REJABAR.CO.ID, BANDUNG -- Psikolog pernikahan Diah Mahmudah menyoroti angka perceraian di Kota Bandung yang mengalami kenaikan pascalebaran 1445 Hijriyah. Ia menilai terdapat beberapa faktor yang menyebabkan pasangan suami istri berujung memilih perceraian seperti kurang dewasa dan ilmu atau kompetensi dalam menghadapi masalah.
"Kurang dewasa dalam menyikapi beragam masalah yang muncul, masalah orang ketiga, masalah ekonomi yang sedang terbatas, dan lain-lain.

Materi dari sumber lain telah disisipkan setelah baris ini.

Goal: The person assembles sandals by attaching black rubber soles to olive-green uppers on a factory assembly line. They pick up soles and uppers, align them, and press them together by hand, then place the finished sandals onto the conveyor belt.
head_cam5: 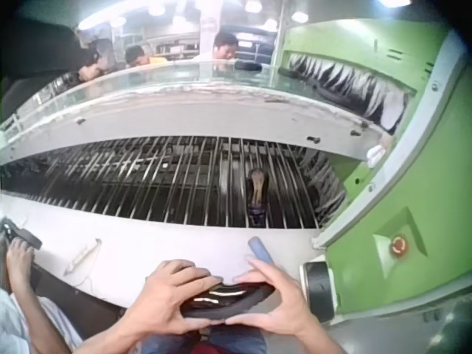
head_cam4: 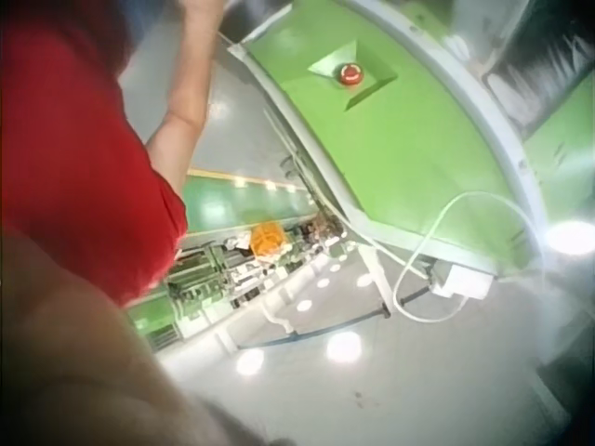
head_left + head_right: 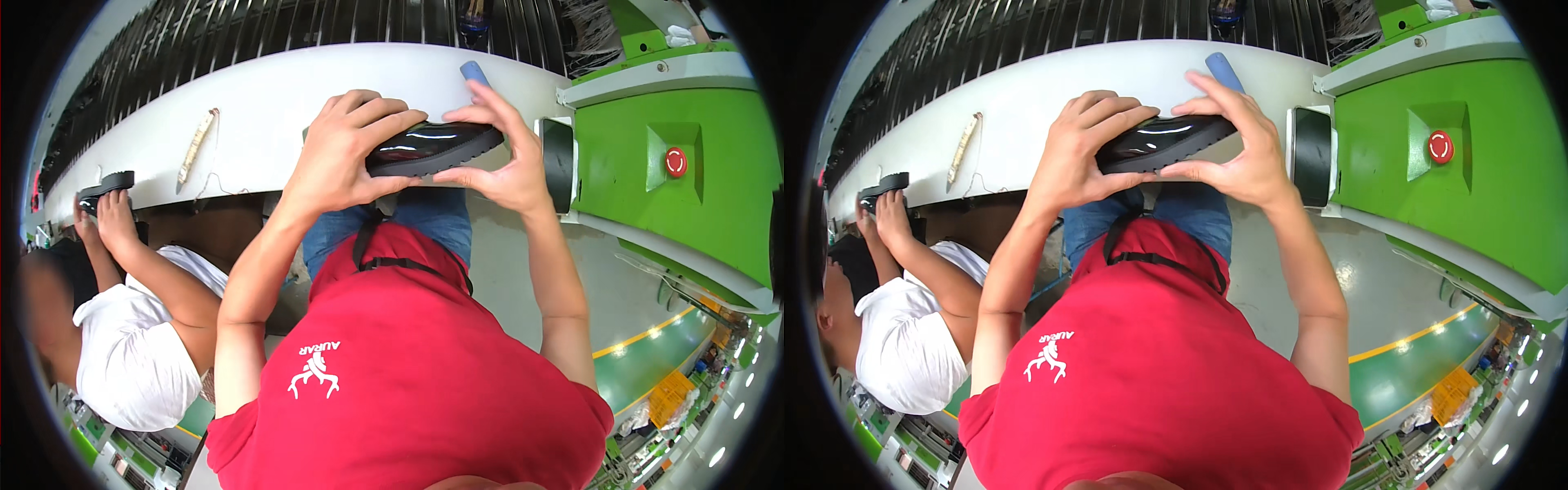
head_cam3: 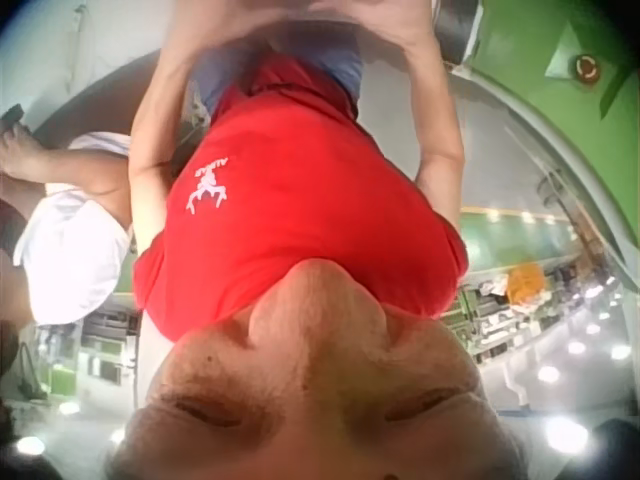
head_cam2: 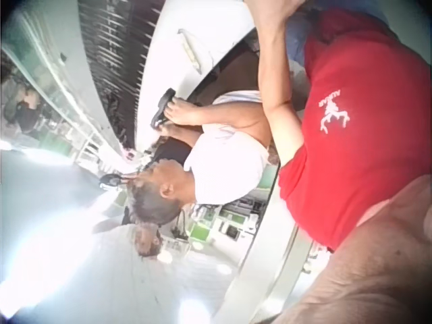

Satu karena pasutri itu kurang dewasa, kedua reaktif mudah tersulut emosi," ujar Psikolog pernikahan Dandiah Care ini saat dihubungi, Senin (22/4/2024).
Menurut dia, mereka menemukan pasangan yang mudah tersulut emosi dan tanpa pertimbangan dalam memutuskan sesuatu. Dengan kondisi itu, maka psikolog yang telah membuat workshop psikologi pernikahan Kompak ini menyebut pasangan suami istri menjalani rumah tangga dengan banyak masalah.
"Tanggapan (pasutri) yang kurang matang, kurang dewasa membuat masalah gak selesai malah bertambah itu akhirnya sebuah siklus yang gak selesai," katanya.
Diah melanjutkan terdapat kurangnya ilmu dan kompetensi pada masing-masing pasangan seperti dalam kasus keuangan. Apabila menghadapi masalah tersebut bisa tenang maka dapat memikirkan beragam solusi.
"Point of view yang berbeda suami dan istri itu sebuah bekal menghadapi masalah keuangan. Menghadapi masalah keuangan dengan tenang itu modal besar," kata dia.
Ia menambahkan pasangan suami istri pun harus dapat mengelola konflik pengelolaan keuangan dengan baik. Diah mengatakan banyak pasangan suami istri yang menghadapi permasalahan keuangan dan ada yang gagal dan ada pula yang berhasil melewati itu.
"Saya yakin 100 persen rumah tangga mengalami (masalah-masalah), ada yang gagal dan ada yang justru berhasil melewati itu ketika sukses dihadapi bersama sama maka kualitas pernikahan semakin tangguh dan tahan banting," kata dia.
Sebelumnya, Kasus perceraian di Pengadilan Negeri Agama Kota Bandung mengalami peningkatan pasca-Lebaran 1445 Hijriyah. Penyebab kasus perceraian diajukan ke pengadilan mayoritas karena faktor ekonomi, disusul kekerasan dalam rumah tangga (KDRT), adanya pihak ketiga hingga karena masalah judi online.
"Data perceraian dari mulai Lebaran sampai hari ini meningkat, tapi tidak signifikan. Kenaikan 5 sampai 10 persen," ucap Panitera Pengadilan Agama Bandung Dede Supriadi belum lama ini.
Ia menuturkan hal itu terjadi disebabkan pihaknya membatasi perkara saat selama bulan puasa Ramadan. Pengadilan Agama Bandung menerima perkara namun disidangkan setelah Lebaran. "Setelah lebaran rata-rata sehari 20 (perkara), sampai dari Januari hingga April (2024) 1.642," kata dia.
Tahun 2022, ia menyebutkan perkara perceraian yang diajukan masyarakat mencapai 7.500 perkara dan pada tahun 2023 sebanyak 7.764 perkara. Penyebab kasus perceraian diajukan karena terjadi perselisihan, dan pertengkaran rumah tangga.
"Penyebabnya karena ekonomi, gangguan pihak ketiga, sering terjadi kekerasan fisik maupun non fisik muaranya rumah tangga cekcok. Judi online ada, tapi sedikit tapi alasan diajukan karena perselisihan," ungkap dia.